In the above embodiment, an example was explained in which the electron source was constituted by filaments 20a, 20b, 20c, and 20d divided into four parts in the longitudinal direction, but the present invention is not limited to this embodiment. The number of divisions may be 2 or more. In this case, increasing the number of divisions will make the electron energy more uniform, but this will complicate the structure and increase manufacturing costs, so the number of divisions is
For example, it is necessary to select the number appropriately, such as about 2 to 6.

In the above embodiment, the electron source is a filament 2 made of a spiral wire made of a material such as tungsten.
0a, 20b, 20c, and 20d, but they can also be constructed using, for example, rod-shaped members with low electrical resistance.

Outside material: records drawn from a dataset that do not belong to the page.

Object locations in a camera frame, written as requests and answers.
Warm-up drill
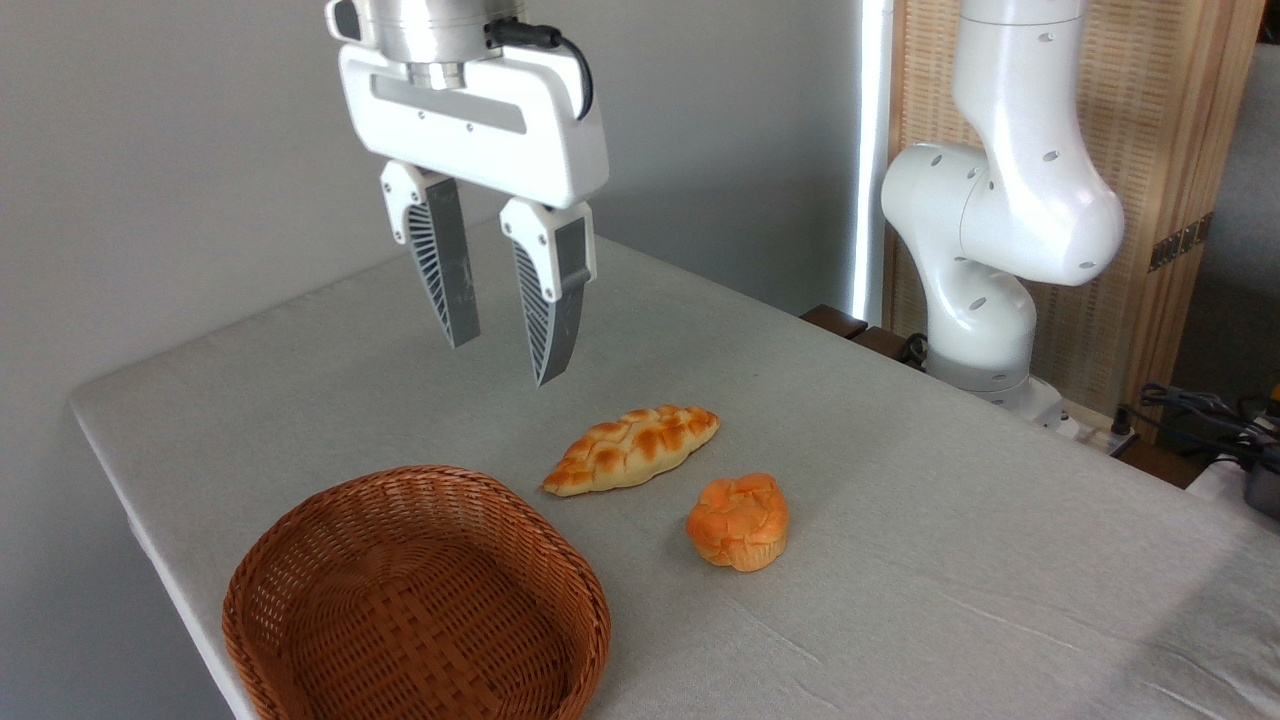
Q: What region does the dark metal screen hinge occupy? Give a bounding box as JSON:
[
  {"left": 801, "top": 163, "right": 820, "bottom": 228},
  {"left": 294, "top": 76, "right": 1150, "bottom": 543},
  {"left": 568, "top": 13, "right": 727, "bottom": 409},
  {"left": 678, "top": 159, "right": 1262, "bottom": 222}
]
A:
[{"left": 1147, "top": 211, "right": 1215, "bottom": 274}]

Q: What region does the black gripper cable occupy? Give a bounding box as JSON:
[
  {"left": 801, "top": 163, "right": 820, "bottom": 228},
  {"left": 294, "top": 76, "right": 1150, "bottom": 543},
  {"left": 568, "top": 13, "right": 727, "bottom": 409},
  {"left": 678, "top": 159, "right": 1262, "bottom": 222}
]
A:
[{"left": 484, "top": 17, "right": 596, "bottom": 122}]

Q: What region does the dark brown wooden furniture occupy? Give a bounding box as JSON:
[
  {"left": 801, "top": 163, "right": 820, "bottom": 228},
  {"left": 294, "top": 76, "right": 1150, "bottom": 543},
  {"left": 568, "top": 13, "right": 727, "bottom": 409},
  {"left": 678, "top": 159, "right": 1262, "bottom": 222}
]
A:
[{"left": 799, "top": 304, "right": 929, "bottom": 372}]

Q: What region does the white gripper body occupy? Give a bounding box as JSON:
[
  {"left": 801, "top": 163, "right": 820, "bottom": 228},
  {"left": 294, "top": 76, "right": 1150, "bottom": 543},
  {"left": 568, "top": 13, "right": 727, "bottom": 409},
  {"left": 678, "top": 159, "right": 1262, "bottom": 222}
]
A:
[{"left": 337, "top": 44, "right": 611, "bottom": 211}]

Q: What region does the round orange bread bun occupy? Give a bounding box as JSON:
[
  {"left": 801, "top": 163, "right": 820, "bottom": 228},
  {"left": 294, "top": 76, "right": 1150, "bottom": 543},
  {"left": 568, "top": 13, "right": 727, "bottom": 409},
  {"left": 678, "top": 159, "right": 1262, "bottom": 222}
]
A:
[{"left": 685, "top": 472, "right": 791, "bottom": 574}]

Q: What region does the grey tablecloth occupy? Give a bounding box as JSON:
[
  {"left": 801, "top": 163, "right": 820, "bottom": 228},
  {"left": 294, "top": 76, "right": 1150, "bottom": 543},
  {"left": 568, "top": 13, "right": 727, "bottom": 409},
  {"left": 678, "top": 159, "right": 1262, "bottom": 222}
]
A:
[{"left": 68, "top": 222, "right": 1280, "bottom": 720}]

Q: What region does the long braided golden bread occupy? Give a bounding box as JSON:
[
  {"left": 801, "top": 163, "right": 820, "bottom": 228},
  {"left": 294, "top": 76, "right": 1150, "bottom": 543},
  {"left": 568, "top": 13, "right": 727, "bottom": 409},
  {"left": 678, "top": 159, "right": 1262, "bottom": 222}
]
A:
[{"left": 540, "top": 404, "right": 722, "bottom": 499}]

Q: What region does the white power strip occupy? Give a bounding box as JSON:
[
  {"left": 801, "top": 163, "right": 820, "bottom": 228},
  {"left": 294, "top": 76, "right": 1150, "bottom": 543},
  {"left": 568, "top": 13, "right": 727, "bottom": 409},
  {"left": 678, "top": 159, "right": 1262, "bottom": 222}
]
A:
[{"left": 1055, "top": 400, "right": 1143, "bottom": 458}]

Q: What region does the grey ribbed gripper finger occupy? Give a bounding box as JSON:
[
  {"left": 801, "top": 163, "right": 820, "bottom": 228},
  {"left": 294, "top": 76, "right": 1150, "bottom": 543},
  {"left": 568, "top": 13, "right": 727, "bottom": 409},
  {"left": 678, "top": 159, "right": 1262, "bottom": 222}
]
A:
[
  {"left": 498, "top": 196, "right": 599, "bottom": 388},
  {"left": 378, "top": 159, "right": 483, "bottom": 351}
]

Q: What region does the brown woven wicker basket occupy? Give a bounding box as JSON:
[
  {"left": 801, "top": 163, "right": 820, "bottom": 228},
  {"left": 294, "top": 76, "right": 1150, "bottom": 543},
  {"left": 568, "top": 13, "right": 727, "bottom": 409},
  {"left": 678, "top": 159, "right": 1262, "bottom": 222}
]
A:
[{"left": 221, "top": 464, "right": 613, "bottom": 720}]

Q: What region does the black cable bundle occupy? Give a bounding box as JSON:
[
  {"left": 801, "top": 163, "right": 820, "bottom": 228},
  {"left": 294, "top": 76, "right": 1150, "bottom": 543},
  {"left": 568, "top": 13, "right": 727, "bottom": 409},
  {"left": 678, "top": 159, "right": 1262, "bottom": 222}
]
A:
[{"left": 1110, "top": 382, "right": 1280, "bottom": 473}]

In the above embodiment, an example in which the present invention is applied to an ion implantation device has been described, but any device that positively charges the device by irradiating an ion beam may be used. For example, it may be applied to ion repair such as mask repair and wafer repair.

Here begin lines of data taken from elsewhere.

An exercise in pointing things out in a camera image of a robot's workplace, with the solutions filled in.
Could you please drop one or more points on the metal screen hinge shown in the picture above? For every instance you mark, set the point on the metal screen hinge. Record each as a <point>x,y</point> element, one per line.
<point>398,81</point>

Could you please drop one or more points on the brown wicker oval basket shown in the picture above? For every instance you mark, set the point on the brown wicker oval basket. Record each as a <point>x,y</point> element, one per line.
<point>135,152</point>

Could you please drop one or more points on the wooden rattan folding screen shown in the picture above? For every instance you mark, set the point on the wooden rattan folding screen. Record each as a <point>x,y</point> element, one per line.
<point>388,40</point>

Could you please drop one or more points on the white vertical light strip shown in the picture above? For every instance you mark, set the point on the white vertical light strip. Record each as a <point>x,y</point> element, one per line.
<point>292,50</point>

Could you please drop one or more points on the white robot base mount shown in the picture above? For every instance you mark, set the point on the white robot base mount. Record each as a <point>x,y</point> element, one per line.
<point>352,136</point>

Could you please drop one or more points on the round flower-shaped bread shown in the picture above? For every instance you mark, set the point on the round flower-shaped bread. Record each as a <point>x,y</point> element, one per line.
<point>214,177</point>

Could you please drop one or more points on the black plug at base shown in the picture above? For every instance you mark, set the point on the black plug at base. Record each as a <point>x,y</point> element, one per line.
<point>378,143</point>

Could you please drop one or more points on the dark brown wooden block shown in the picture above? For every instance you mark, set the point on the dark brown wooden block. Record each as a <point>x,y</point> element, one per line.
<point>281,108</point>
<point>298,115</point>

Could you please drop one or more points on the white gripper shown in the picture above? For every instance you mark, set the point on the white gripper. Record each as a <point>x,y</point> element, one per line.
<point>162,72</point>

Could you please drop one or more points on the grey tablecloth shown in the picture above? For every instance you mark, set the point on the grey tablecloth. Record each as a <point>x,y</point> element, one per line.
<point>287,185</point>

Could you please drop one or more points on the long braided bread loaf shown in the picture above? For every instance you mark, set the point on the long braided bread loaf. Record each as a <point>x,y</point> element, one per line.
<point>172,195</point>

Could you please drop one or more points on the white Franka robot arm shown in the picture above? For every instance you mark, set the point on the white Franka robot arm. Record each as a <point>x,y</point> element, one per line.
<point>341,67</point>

[Effects of the Invention] As explained above, according to the ion processing apparatus of the present invention, the energy of electrons supplied to the object to be processed can be uniformly controlled with high accuracy, and the electric charge of the object to be processed can be reliably controlled. Ion treatment can be performed while neutralizing.

Therefore, for example, it is possible to prevent an insulating film formed on the surface of a semiconductor wafer from being damaged by electrostatic discharge due to the accumulation of positive or negative charges, and to perform a good ion implantation process.

[Brief explanation of drawings]

1 and 2 are diagrams showing the configuration of main parts of an ion implantation device according to an embodiment of the present invention, FIG. 3 is a diagram showing the configuration of an electron extraction electrode of the ion implantation device of FIG. 1, and FIG. FIG. 2 is a diagram showing a main part configuration of an ion implantation apparatus according to another embodiment. 1...Ion beam, 2...Ion beam introduction tube, 3...Disc, 4...
Semiconductor wafer, 5...Electron supply mechanism, 6...
...Insulating member, 7...Housing, 8...
Indirectly heated cathode, 8a... Heater, 8b...
...Insulating member, 8C...Hot filament, 9
... Reflection plate, 10 ... Electron extraction electrode, 11 ... Electric field limiting electrode, 12 to 16 ...
...Power supply, 20a, 20b, 20c, 20d...
···filament.

Claims (2)

[Claims] (1) In an ion processing apparatus comprising means for irradiating an ion beam onto a workpiece, and an electron supply means for neutralizing positive charges on the workpiece generated by the means, the electrons of the electron supply means An ion processing device characterized in that the source is constituted by an indirectly heated cathode equipped with a hot filament and a heater. (2) Ions comprising means for irradiating an ion beam onto a workpiece, and electron supply means for supplying electrons generated by an electron source to the workpiece to neutralize positive charges on the workpiece. An ion processing apparatus, characterized in that the electron source is constituted by a plurality of filaments that are divided in the longitudinal direction and connected in parallel to a power source.